— Given data —
________________
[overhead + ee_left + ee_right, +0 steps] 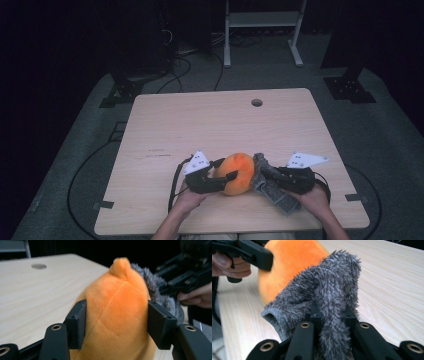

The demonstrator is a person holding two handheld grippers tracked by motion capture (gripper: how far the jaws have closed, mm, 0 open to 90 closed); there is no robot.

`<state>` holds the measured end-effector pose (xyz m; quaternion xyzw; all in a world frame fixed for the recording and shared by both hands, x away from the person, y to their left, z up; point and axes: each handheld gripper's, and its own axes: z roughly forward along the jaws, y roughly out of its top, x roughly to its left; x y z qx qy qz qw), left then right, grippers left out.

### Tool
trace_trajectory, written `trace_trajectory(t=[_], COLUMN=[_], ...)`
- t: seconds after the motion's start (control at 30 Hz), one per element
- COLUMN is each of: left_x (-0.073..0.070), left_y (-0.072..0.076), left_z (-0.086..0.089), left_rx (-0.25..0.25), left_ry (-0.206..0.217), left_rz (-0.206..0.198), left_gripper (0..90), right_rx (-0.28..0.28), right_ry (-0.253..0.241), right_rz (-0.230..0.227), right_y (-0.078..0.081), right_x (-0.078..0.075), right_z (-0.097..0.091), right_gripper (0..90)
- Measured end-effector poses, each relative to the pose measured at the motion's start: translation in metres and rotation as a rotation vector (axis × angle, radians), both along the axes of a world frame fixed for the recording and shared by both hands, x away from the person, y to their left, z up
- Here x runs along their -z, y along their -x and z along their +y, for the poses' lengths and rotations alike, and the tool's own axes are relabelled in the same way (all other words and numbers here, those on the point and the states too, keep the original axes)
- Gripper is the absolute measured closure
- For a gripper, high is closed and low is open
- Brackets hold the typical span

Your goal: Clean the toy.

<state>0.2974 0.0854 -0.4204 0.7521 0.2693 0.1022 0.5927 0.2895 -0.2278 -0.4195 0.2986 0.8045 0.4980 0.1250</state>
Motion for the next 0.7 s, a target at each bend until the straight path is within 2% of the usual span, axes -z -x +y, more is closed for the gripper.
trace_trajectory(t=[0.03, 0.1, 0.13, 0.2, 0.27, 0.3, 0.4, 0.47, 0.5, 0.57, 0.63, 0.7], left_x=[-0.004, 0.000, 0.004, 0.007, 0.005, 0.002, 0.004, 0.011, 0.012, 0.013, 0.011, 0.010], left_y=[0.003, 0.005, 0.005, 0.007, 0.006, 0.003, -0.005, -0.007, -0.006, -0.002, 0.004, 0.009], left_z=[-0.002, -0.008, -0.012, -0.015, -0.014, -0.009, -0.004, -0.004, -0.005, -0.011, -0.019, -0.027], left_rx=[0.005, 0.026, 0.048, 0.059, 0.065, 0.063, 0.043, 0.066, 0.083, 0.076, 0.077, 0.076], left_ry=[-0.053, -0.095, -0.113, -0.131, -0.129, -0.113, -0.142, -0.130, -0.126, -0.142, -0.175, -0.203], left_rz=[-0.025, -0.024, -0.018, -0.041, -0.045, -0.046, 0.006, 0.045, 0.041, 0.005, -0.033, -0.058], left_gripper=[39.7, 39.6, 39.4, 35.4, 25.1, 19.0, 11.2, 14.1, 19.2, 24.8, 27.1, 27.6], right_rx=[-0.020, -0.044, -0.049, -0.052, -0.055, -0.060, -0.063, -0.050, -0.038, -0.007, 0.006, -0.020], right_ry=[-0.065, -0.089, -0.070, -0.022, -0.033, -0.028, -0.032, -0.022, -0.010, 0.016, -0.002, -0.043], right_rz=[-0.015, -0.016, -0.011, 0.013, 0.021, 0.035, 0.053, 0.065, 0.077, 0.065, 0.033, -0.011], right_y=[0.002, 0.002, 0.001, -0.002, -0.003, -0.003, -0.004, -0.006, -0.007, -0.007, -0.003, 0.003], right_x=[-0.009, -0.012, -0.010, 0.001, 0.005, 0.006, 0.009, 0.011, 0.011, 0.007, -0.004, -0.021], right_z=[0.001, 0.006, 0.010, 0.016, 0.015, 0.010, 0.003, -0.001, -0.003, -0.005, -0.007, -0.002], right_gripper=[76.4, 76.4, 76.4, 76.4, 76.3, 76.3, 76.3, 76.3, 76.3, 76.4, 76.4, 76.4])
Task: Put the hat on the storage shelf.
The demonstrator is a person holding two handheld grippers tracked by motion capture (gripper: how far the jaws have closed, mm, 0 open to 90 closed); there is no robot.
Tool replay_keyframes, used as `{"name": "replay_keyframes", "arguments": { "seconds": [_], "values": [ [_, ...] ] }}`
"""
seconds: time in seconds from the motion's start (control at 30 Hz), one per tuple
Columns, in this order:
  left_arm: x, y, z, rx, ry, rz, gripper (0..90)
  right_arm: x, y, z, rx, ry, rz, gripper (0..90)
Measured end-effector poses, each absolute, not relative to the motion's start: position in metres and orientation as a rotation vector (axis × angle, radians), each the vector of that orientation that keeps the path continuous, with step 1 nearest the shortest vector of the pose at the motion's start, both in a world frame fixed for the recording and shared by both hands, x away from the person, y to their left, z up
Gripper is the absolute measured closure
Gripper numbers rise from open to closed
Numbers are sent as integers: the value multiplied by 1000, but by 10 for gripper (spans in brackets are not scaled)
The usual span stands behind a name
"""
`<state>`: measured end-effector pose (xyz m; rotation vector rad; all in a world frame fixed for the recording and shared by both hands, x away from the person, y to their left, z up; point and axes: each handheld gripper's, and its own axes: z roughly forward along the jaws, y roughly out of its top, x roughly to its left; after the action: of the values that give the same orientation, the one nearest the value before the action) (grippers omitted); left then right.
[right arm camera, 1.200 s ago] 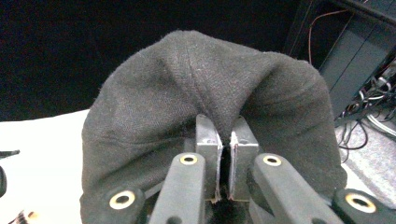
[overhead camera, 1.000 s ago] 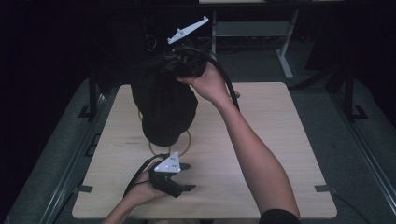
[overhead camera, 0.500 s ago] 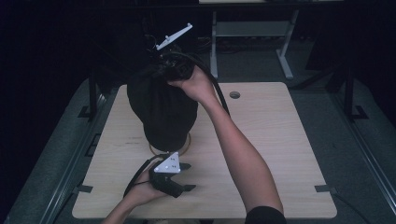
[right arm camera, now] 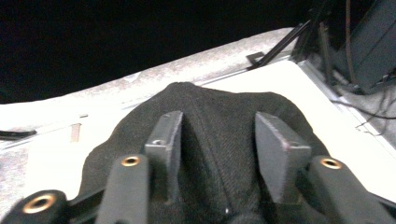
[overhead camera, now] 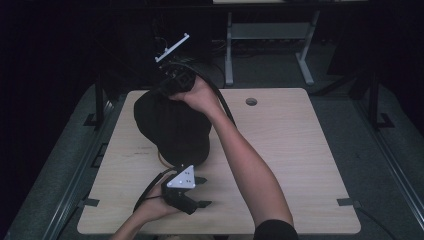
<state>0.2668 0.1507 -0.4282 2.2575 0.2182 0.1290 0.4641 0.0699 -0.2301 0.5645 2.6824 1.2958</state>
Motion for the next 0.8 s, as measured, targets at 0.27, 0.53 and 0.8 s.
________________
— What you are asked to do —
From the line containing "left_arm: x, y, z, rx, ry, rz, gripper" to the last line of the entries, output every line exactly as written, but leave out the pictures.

— Task solution —
  left_arm: x, y, z, rx, ry, rz, gripper (0..90)
  right_arm: x, y, z, rx, ry, rz, gripper (0..90)
Measured end-effector poses, each absolute, not relative to the motion's start: position in metres and orientation as a rotation vector (axis × angle, radians), each the vector of that orientation that keeps the path continuous, with step 1 nearest the shortest vector of the pose at the motion's start, both in a world frame fixed for the recording and shared by both hands, x away from the person, y to their left, z up
Gripper is the absolute measured closure
Gripper numbers rise from open to closed
Numbers are sent as integers: the value multiplied by 1000, but by 10 for gripper (spans in brackets are not scaled)
The usual span stands behind a name
"""
`<state>`: measured end-effector pose (xyz m; rotation vector rad; all in a world frame fixed for the recording and shared by both hands, x away from the person, y to their left, z up; point and axes: each handheld gripper's, and its own axes: z roughly forward along the jaws, y roughly out of its top, x roughly to its left; after the action: of the values that give the same orientation, the one nearest the value before the action) (grippers omitted); left then right.
[right arm camera, 1.200 s ago] 
[overhead camera, 1.000 s ago] 
[overhead camera, 0.500 s ago] 
[right arm camera, now] 
[overhead camera, now] 
<state>0.2668 0.1507 -0.4282 2.2575 0.2182 0.1290 0.4641 0.0699 -0.2301 0.5645 2.6824 1.2958</state>
Motion for the next 0.8 s, as measured, targets at 0.27, 0.53 and 0.8 s.

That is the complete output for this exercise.